Так получилось.
Из фильмов
Александра Алова и
Владимира Наумова самый дорогой для меня -- "Бег".
Вернее -- два фильма. Он, двухсерийный, снят так, как если бы два разных фильма -- по одним и тем же булгаковским текстам, с одними и теми же актерами. Но даже стилистически разные.
И сколько бы ни смотрел я в восторге вторую серию, с гениальной сценой карточной игры Чарноты --
Михаила Ульянова и Корзухина --
Евгения Евстигнеева, с повизгиванием Тихого --
Владимира Осенева, которого головой-то в чан с грязной водой, с перепуганным греком-сладострастником --
Готлибом Ронинсоном, но в глазах все равно -- первая серия.
Она так снята гениальном
Леваном Пааташвили. Вторая серия -- бенефис режиссеров и актеров, первая -- праздник для глаз. Оператор -- как художник.
Белые ли скачут к монастырю, красные ли -- все они всадники Апокалипсиса, слетающие с небес. Снега лежат мазками, деревья прорисованы углем.

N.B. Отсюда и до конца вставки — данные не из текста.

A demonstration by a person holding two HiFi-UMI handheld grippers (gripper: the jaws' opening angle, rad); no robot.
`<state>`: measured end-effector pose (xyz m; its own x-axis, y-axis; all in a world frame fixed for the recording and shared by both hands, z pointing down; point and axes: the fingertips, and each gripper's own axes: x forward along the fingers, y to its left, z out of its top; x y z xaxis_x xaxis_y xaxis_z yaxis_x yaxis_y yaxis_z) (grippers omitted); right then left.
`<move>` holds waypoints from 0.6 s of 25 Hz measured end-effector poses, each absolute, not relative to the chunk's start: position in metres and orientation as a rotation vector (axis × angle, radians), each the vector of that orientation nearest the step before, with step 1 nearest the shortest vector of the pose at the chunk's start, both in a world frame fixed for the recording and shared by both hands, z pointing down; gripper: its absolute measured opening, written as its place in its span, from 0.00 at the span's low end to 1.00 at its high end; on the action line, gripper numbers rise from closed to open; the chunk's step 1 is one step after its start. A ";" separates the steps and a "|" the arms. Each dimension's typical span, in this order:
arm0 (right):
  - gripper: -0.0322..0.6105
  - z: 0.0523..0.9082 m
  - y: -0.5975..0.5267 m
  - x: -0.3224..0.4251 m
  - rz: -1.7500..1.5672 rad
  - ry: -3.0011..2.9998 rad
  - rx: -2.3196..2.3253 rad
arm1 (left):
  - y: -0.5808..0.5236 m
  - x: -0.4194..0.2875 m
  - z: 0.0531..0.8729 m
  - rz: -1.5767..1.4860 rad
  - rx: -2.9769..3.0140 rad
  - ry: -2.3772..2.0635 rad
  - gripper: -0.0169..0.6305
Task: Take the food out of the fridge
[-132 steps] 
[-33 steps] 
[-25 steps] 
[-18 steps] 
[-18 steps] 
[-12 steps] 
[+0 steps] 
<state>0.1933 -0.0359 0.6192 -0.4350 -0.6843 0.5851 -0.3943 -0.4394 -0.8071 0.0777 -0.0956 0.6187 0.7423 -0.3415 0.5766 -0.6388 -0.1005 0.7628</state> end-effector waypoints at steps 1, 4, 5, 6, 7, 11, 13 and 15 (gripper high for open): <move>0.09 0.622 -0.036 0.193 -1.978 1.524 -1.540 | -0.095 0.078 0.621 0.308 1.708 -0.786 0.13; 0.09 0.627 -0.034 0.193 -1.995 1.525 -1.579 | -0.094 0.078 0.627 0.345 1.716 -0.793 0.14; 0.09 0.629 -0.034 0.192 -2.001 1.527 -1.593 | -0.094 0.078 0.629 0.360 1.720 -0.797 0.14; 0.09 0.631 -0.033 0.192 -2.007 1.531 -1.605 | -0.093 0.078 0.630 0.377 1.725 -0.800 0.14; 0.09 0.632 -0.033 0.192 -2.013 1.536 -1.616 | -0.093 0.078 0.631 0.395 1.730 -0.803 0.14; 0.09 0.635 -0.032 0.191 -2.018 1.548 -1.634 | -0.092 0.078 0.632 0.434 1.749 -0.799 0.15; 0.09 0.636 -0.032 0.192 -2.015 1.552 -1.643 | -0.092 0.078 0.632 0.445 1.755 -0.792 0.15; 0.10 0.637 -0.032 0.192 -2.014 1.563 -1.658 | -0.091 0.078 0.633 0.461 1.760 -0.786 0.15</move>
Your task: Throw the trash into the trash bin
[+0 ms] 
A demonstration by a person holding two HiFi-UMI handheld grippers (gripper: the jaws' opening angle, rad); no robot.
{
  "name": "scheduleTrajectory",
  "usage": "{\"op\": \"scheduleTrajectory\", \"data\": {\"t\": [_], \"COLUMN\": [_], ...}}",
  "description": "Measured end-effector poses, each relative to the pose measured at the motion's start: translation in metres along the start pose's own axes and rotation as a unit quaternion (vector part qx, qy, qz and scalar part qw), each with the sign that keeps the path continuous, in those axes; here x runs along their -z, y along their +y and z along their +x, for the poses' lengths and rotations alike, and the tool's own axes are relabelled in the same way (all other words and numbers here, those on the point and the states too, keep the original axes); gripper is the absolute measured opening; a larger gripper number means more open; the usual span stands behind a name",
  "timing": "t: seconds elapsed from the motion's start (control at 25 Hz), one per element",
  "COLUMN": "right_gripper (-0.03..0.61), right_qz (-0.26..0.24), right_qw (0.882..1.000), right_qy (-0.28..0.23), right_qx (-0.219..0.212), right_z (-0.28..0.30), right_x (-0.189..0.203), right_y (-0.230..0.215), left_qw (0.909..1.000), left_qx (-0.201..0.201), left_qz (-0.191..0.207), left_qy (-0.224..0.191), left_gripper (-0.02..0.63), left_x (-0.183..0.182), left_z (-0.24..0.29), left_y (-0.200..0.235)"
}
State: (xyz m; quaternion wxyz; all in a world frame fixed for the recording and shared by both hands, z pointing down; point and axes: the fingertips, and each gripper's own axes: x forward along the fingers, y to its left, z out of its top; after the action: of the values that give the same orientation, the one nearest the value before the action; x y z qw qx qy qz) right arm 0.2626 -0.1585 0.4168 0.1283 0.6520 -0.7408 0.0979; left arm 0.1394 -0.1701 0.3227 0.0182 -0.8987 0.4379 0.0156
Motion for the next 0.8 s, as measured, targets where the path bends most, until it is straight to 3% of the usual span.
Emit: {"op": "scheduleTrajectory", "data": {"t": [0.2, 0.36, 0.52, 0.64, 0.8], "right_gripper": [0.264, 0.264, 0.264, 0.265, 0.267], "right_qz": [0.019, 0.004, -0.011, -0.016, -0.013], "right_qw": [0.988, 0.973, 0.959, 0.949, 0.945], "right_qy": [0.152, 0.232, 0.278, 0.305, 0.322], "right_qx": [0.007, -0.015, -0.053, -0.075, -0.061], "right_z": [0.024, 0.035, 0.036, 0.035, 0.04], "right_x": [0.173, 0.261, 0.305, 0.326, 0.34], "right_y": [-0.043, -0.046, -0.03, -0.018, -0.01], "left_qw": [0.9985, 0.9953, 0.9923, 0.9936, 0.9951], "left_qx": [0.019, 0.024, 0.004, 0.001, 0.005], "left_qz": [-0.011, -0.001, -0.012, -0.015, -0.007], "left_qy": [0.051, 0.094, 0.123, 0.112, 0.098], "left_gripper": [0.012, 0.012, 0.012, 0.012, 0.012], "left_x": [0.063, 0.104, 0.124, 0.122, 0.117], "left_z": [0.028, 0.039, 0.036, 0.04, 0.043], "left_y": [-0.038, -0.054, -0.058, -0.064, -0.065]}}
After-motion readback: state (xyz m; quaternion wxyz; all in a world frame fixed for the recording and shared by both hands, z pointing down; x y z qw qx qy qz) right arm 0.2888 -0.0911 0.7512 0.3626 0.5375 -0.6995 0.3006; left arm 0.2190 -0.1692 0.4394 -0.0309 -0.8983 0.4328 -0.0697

Сквозь плетение ветвей блестит купол монастыря, оставляемого корпусом Чарноты.
Тенью идет через Сиваш армия Михаила Фрунзе.
В нарисованных Васнецовым буденовках-шлемах играют посреди топкой, ненадежной земли красные музыканты. Точно уравновешивая слова обезумевшего кровопийцы-патриота Романа Хлудова:
-- Я на Чонгарскую гать ходил с музыкой.
Музыка точно призвана засвидетельствовать: герои воевали с обеих сторон.
Только вот лицо Фрунзе в фильме благостное, спокойное, не васнецовское даже, а билибинской кисти. Рисунок гладкий, не ухватить, не запомнить. А вот лицо Хлудова -- нервное, издерганное, больное лицо белого генерала, сыгранного Владиславом Дворжецким -- незабываемо. Как на иконах старого письма.
И столь же иконописный лик вестового Крапилина -- вестового правды.
Или даже -- не иконописные. С картин Эль Греко сошли эти люди с удлиненными лицами, с миндалинами глаз. Крапилин-Олялин здесь двойник совестливого полковника, распускающего мальчишек юнкеров по домам и кончающего жизнь самоубийством -- не был сыгран Алексей Турбин Олегом Ефремовым, не был...
Вторая серия "Бега" будет трагифарсом. В первой нет фарса. В первой -- трагедия времени. Нет еще ни тараканьих бегов, ни измены самим себе. Висят тела жертв Хлудова, точно люстры хрустальные, завешенные мешками, чтобы ненароком в глаза казненному Крапилину не заглянуть. И только удивленные глаза старого гробовщика -- Николая Сергеева -- внимательно вглядываются и во время, и в людей, точно готовится он похоронить их всех.
Всех.
И Россию.
И только мальчишка смотрит удивленно и счастливо.